Restate all entries exactly.

__Recorded data__.

↓↓↓

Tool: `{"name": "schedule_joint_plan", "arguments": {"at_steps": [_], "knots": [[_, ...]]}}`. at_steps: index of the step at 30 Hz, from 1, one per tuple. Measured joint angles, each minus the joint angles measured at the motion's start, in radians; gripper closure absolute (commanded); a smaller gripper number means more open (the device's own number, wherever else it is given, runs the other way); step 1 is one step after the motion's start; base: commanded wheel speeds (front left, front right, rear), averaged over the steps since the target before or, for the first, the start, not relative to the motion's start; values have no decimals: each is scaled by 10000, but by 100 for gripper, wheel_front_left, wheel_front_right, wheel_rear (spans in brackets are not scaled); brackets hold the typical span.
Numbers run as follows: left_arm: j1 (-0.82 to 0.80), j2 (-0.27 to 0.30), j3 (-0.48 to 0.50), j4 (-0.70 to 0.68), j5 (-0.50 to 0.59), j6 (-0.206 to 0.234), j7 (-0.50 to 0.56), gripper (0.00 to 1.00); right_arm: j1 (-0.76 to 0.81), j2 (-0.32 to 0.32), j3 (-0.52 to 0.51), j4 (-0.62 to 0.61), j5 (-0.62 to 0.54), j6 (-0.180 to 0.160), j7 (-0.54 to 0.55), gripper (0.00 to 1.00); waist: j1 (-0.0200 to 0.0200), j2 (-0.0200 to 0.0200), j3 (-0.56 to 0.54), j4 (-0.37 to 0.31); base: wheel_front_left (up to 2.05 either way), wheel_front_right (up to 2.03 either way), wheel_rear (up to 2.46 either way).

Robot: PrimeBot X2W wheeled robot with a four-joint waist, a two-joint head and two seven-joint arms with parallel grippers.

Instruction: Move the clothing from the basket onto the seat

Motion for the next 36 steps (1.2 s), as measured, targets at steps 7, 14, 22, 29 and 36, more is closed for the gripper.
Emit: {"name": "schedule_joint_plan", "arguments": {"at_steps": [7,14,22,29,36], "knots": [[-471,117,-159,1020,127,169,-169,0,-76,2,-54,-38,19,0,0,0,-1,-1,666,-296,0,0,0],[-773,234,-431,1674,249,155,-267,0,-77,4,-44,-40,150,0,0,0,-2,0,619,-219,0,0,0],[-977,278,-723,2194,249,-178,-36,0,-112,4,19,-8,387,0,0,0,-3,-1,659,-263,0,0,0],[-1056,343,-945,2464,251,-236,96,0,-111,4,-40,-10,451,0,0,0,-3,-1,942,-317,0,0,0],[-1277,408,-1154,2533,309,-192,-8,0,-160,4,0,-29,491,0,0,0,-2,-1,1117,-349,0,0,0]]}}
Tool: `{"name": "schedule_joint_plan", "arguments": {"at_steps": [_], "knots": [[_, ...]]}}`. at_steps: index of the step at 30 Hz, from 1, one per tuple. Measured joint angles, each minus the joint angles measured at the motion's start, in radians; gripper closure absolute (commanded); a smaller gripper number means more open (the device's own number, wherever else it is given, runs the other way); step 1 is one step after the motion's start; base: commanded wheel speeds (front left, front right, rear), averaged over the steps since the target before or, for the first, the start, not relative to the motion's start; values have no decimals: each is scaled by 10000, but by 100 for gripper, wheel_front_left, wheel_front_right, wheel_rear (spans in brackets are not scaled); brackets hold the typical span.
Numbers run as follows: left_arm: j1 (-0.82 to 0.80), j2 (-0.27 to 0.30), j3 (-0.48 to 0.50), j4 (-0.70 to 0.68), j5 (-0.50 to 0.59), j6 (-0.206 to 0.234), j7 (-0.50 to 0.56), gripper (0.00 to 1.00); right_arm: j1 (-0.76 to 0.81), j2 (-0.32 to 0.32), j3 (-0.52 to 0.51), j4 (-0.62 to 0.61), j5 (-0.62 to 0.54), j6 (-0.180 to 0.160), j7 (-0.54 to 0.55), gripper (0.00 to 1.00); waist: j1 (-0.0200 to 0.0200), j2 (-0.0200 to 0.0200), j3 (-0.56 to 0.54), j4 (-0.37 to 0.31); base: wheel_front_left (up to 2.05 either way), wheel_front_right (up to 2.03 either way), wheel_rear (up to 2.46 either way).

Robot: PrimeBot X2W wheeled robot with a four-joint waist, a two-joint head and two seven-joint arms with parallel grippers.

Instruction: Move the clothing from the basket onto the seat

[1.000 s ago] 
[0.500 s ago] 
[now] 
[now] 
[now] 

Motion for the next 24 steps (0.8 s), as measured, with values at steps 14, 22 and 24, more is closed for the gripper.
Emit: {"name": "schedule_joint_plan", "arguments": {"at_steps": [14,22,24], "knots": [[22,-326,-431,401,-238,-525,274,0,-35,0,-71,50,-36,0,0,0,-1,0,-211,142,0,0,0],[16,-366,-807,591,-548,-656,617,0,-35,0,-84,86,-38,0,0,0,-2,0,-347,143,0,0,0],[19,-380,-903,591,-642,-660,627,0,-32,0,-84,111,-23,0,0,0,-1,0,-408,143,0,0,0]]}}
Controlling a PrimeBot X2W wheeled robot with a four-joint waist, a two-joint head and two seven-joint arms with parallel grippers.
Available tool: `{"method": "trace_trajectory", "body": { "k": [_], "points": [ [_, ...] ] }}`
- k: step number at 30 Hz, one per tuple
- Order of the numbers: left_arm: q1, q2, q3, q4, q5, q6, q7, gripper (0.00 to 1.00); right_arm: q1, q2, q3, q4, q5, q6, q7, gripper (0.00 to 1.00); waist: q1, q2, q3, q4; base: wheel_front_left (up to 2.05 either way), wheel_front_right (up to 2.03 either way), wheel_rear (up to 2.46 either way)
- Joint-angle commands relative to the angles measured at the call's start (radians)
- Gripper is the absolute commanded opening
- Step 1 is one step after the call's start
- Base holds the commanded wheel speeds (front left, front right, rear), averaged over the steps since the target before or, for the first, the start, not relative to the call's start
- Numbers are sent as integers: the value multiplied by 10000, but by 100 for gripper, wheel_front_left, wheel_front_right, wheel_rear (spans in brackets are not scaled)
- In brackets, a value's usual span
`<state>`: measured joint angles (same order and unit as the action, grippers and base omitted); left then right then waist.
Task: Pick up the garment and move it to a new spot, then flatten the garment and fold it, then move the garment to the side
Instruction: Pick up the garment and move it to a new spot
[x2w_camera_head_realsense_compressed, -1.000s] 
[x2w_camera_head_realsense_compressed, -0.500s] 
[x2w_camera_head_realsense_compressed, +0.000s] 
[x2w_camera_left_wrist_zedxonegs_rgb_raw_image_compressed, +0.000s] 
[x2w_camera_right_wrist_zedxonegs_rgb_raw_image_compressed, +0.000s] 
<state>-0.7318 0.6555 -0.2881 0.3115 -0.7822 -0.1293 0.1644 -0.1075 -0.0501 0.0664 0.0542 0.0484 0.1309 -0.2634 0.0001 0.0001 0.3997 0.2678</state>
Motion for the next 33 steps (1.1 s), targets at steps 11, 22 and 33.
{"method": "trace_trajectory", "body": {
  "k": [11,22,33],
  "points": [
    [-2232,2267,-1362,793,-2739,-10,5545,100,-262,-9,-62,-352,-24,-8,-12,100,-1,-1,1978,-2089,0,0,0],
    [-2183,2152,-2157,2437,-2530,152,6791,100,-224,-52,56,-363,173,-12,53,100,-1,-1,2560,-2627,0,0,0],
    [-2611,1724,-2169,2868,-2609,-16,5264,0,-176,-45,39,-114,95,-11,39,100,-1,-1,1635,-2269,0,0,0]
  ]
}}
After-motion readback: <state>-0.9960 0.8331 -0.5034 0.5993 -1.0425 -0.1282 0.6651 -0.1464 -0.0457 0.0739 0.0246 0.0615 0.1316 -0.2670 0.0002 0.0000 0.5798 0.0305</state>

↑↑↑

__Your solution__.
Tool: `{"name": "schedule_joint_plan", "arguments": {"at_steps": [_], "knots": [[_, ...]]}}`. at_steps: index of the step at 30 Hz, from 1, one per tuple. Measured joint angles, each minus the joint angles measured at the motion's start, in radians; gripper closure absolute (commanded); a smaller gripper number means more open (the device's own number, wherever else it is given, runs the other way); step 1 is one step after the motion's start; base: commanded wheel speeds (front left, front right, rear), averaged over the steps since the target before or, for the first, the start, not relative to the motion's start; values have no decimals: each is scaled by 10000, but by 100 for gripper, wheel_front_left, wheel_front_right, wheel_rear (spans in brackets are not scaled); brackets hold the typical span.
Numbers run as follows: left_arm: j1 (-0.82 to 0.80), j2 (-0.27 to 0.30), j3 (-0.48 to 0.50), j4 (-0.70 to 0.68), j5 (-0.50 to 0.59), j6 (-0.206 to 0.234), j7 (-0.50 to 0.56), gripper (0.00 to 1.00); right_arm: j1 (-0.76 to 0.81), j2 (-0.32 to 0.32), j3 (-0.52 to 0.51), j4 (-0.62 to 0.61), j5 (-0.62 to 0.54), j6 (-0.180 to 0.160), j7 (-0.54 to 0.55), gripper (0.00 to 1.00); waist: j1 (-0.0200 to 0.0200), j2 (-0.0200 to 0.0200), j3 (-0.56 to 0.54), j4 (-0.37 to 0.31); base: wheel_front_left (up to 2.05 either way), wheel_front_right (up to 2.03 either way), wheel_rear (up to 2.46 either way).

Robot: PrimeBot X2W wheeled robot with a four-joint waist, a two-joint head and two seven-joint arms with parallel grippers.

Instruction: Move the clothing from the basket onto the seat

Motion for the next 36 steps (1.2 s), as measured, targets at steps 7, 14, 22, 29 and 36, more is closed for the gripper.
Emit: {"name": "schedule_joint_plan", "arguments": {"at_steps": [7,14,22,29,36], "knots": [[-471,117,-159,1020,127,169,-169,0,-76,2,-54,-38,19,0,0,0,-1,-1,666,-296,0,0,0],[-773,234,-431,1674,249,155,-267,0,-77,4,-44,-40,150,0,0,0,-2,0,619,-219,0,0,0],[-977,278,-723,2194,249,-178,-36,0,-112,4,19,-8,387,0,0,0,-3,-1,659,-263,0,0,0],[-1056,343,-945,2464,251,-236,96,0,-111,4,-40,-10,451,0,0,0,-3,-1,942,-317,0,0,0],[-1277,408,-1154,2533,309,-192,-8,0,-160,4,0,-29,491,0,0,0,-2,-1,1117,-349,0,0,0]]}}
Tool: `{"name": "schedule_joint_plan", "arguments": {"at_steps": [_], "knots": [[_, ...]]}}`. at_steps: index of the step at 30 Hz, from 1, one per tuple. Measured joint angles, each minus the joint angles measured at the motion's start, in radians; gripper closure absolute (commanded); a smaller gripper number means more open (the device's own number, wherever else it is given, runs the other way); step 1 is one step after the motion's start; base: commanded wheel speeds (front left, front right, rear), averaged over the steps since the target before or, for the first, the start, not relative to the motion's start; values have no decimals: each is scaled by 10000, but by 100 for gripper, wheel_front_left, wheel_front_right, wheel_rear (spans in brackets are not scaled); brackets hold the typical span.
Numbers run as follows: left_arm: j1 (-0.82 to 0.80), j2 (-0.27 to 0.30), j3 (-0.48 to 0.50), j4 (-0.70 to 0.68), j5 (-0.50 to 0.59), j6 (-0.206 to 0.234), j7 (-0.50 to 0.56), gripper (0.00 to 1.00); right_arm: j1 (-0.76 to 0.81), j2 (-0.32 to 0.32), j3 (-0.52 to 0.51), j4 (-0.62 to 0.61), j5 (-0.62 to 0.54), j6 (-0.180 to 0.160), j7 (-0.54 to 0.55), gripper (0.00 to 1.00); waist: j1 (-0.0200 to 0.0200), j2 (-0.0200 to 0.0200), j3 (-0.56 to 0.54), j4 (-0.37 to 0.31); base: wheel_front_left (up to 2.05 either way), wheel_front_right (up to 2.03 either way), wheel_rear (up to 2.46 either way).

Robot: PrimeBot X2W wheeled robot with a four-joint waist, a two-joint head and two seven-joint arms with parallel grippers.

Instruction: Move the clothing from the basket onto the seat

[1.000 s ago] 
[0.500 s ago] 
[now] 
[now] 
[now] 

Motion for the next 24 steps (0.8 s), as measured, with values at steps 14, 22 and 24, more is closed for the gripper.
Emit: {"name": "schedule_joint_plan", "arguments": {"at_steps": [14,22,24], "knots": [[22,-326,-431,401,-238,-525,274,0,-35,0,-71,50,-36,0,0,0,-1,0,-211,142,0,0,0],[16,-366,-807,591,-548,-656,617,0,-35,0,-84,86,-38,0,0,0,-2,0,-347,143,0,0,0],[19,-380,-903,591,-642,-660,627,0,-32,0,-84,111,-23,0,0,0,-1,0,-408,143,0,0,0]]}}
Controlling a PrimeBot X2W wheeled robot with a four-joint waist, a two-joint head and two seven-joint arms with parallel grippers.
Available tool: `{"method": "trace_trajectory", "body": { "k": [_], "points": [ [_, ...] ] }}`
- k: step number at 30 Hz, one per tuple
- Order of the numbers: left_arm: q1, q2, q3, q4, q5, q6, q7, gripper (0.00 to 1.00); right_arm: q1, q2, q3, q4, q5, q6, q7, gripper (0.00 to 1.00); waist: q1, q2, q3, q4; base: wheel_front_left (up to 2.05 either way), wheel_front_right (up to 2.03 either way), wheel_rear (up to 2.46 either way)
- Joint-angle commands relative to the angles measured at the call's start (radians)
- Gripper is the absolute commanded opening
- Step 1 is one step after the call's start
- Base holds the commanded wheel speeds (front left, front right, rear), averaged over the steps since the target before or, for the first, the start, not relative to the call's start
- Numbers are sent as integers: the value multiplied by 10000, but by 100 for gripper, wheel_front_left, wheel_front_right, wheel_rear (spans in brackets are not scaled)
- In brackets, a value's usual span
`<state>`: measured joint angles (same order and unit as the action, grippers and base omitted); left then right then waist.
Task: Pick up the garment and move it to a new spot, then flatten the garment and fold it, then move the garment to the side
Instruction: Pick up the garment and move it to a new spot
[x2w_camera_head_realsense_compressed, -1.000s] 
[x2w_camera_head_realsense_compressed, -0.500s] 
[x2w_camera_head_realsense_compressed, +0.000s] 
[x2w_camera_left_wrist_zedxonegs_rgb_raw_image_compressed, +0.000s] 
[x2w_camera_right_wrist_zedxonegs_rgb_raw_image_compressed, +0.000s] 
<state>-0.7318 0.6555 -0.2881 0.3115 -0.7822 -0.1293 0.1644 -0.1075 -0.0501 0.0664 0.0542 0.0484 0.1309 -0.2634 0.0001 0.0001 0.3997 0.2678</state>
Motion for the next 33 steps (1.1 s), targets at steps 11, 22 and 33.
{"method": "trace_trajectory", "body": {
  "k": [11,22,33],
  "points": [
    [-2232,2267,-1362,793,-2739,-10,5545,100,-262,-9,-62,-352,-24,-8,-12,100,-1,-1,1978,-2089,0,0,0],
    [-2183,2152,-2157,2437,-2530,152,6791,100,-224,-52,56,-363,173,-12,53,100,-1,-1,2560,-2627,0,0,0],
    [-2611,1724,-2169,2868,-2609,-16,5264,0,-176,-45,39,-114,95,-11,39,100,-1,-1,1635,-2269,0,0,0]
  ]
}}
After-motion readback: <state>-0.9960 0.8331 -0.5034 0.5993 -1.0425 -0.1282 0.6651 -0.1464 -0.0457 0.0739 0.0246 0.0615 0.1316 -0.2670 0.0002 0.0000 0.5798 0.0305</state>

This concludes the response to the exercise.